エンジン回転の伸びがすこぶる良好だったので、加速も良好! 遠慮なく法定速度までブン回すことができます。
「おお~、オリーブオイルってスゲー!!」
たしかに、レースで植物由来のオイルを使ってたのも頷けます。だって、すげえフィーリングで、めちゃくちゃエンジン回るんだもん。やった~、すげー発見だぁ~!!
・・・なんてホクホクしながら走らせていると、「その時」が突然やってきました。
途中からエンジンのフィーリングが変わってきたのです。最初は滑らかだった回転が、妙に軽くなる。やたら回る。抵抗感が薄い。一見すると「さらに調子がよくなった」ようにも感じるのですが、これはちょっと違う。古いエンジンを触っている人ならわかると思いますが、壊れる直前に妙に軽く回るような、あの嫌な感じ。
これは調子がいいのではなく、油膜が切れかけてる状態で、つまりはエンジンが焼き付く寸前の気配です。

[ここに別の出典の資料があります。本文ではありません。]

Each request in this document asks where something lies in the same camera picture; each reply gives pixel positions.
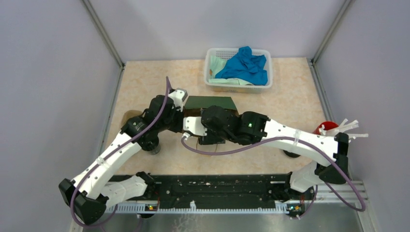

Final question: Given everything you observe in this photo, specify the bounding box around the green brown paper bag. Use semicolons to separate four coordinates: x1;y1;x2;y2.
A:
183;96;239;154

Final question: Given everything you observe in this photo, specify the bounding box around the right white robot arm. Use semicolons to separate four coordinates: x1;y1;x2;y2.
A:
195;106;349;199

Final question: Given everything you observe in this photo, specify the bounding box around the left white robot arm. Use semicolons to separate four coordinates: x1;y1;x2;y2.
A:
59;90;188;226

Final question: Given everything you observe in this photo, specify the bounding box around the cardboard cup carrier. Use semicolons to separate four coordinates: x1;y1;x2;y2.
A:
120;110;143;130

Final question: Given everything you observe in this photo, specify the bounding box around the light green cloth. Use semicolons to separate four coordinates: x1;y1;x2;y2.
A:
208;56;253;86

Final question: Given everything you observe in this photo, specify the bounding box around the blue cloth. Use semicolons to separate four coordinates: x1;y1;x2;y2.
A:
215;46;268;86

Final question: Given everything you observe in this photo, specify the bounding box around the white plastic basket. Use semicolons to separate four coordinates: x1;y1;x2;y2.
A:
203;48;274;94

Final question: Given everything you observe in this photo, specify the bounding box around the white cable duct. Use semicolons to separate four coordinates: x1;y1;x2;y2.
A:
105;201;305;215

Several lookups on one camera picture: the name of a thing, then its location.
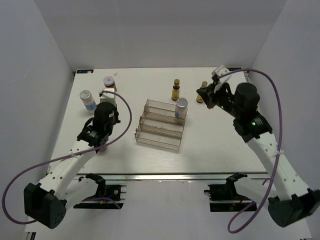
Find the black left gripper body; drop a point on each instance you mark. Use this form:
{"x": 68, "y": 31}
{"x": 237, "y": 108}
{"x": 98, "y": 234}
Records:
{"x": 114, "y": 107}

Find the brown jar white red lid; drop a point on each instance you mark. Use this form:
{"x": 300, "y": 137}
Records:
{"x": 109, "y": 82}

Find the blue label corner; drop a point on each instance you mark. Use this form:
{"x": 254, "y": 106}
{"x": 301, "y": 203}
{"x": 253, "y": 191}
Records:
{"x": 231, "y": 69}
{"x": 84, "y": 71}

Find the yellow-label oil bottle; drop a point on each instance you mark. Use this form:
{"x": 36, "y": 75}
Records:
{"x": 199, "y": 99}
{"x": 175, "y": 90}

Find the white blue jar silver lid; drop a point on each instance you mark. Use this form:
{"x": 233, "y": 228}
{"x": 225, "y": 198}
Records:
{"x": 88, "y": 100}

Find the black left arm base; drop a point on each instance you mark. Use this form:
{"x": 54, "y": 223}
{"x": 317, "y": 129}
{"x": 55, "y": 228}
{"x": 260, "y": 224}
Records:
{"x": 106, "y": 196}

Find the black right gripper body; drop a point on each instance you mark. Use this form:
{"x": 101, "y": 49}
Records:
{"x": 222, "y": 99}

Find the clear three-tier organizer rack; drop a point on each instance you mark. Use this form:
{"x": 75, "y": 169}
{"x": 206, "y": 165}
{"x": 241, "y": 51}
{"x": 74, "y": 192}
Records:
{"x": 159, "y": 127}

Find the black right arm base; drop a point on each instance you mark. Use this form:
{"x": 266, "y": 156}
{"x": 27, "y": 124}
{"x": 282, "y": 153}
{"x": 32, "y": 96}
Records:
{"x": 223, "y": 198}

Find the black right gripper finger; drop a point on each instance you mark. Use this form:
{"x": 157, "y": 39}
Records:
{"x": 210, "y": 104}
{"x": 202, "y": 91}

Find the blue label left corner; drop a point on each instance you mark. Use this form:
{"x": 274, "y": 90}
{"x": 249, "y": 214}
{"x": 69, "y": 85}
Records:
{"x": 84, "y": 71}

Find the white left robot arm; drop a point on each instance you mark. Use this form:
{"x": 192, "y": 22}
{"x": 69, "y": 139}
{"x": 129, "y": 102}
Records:
{"x": 48, "y": 201}

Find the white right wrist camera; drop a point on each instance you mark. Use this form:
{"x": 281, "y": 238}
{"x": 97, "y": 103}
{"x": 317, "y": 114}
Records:
{"x": 219, "y": 78}

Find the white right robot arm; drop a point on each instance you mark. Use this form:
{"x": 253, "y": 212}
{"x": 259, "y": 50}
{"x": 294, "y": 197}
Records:
{"x": 292, "y": 199}

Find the blue label right corner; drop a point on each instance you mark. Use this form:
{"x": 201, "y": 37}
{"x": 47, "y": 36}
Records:
{"x": 231, "y": 69}

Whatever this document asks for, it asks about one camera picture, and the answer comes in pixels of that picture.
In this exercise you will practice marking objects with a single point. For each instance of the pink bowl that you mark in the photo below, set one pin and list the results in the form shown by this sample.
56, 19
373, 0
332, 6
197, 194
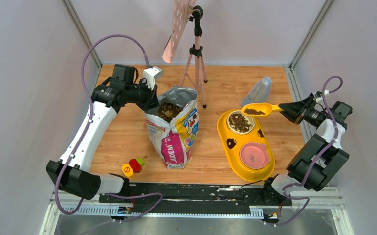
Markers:
254, 155

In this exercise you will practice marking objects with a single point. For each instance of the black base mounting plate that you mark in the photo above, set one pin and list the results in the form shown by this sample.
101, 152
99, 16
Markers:
195, 199

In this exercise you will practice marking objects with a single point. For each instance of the cream bowl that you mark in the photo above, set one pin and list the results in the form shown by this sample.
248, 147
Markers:
239, 123

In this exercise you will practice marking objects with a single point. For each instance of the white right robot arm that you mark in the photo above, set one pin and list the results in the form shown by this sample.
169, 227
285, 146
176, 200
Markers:
320, 158

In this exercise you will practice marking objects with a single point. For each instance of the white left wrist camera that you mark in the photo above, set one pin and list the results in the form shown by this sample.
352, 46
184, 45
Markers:
152, 74

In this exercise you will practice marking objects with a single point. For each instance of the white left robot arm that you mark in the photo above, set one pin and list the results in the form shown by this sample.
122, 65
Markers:
71, 171

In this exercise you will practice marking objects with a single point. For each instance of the pink tripod stand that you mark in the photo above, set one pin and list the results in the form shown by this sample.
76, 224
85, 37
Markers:
196, 51

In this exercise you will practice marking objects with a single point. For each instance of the yellow plastic scoop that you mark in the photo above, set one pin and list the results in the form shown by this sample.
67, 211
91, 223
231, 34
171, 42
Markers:
260, 109

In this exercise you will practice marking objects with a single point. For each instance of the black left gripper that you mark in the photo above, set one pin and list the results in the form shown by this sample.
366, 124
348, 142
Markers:
149, 101

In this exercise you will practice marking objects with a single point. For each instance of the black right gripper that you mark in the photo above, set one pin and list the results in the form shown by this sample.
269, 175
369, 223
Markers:
298, 110

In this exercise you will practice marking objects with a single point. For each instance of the brown pet food kibble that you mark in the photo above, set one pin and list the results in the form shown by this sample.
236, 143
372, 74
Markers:
169, 111

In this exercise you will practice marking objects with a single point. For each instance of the red yellow green toy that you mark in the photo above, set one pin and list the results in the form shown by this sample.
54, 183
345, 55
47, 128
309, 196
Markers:
134, 166

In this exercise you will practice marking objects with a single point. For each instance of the pet food bag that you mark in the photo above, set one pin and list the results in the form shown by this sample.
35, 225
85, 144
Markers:
174, 125

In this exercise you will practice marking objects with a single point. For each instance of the yellow double bowl feeder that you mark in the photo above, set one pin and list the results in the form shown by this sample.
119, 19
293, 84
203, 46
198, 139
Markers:
232, 144

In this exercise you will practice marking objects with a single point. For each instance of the pink perforated board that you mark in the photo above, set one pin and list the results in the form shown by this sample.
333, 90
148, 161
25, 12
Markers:
182, 11

ウィンカーつけて路肩に停止。そこではじめて、決定的な異変に気付きます。あたりに立ち込める、オリーブオイルのいい香り!
一瞬、状況が理解できませんでした。「どこかでパスタでも作ってる?」「ガーリックでも炒めてる?」「イタリアンレストランあったっけ?」・・・いや違う。
右斜め後方、マフラーの出口から「プトプト」と出てくるわずかな白煙。それは排気ガスとは思えないほどに芳醇なオリーブオイルの香りなのです。どんどん出てくる、出てくる。あたり一面イタリア~ンなムードに。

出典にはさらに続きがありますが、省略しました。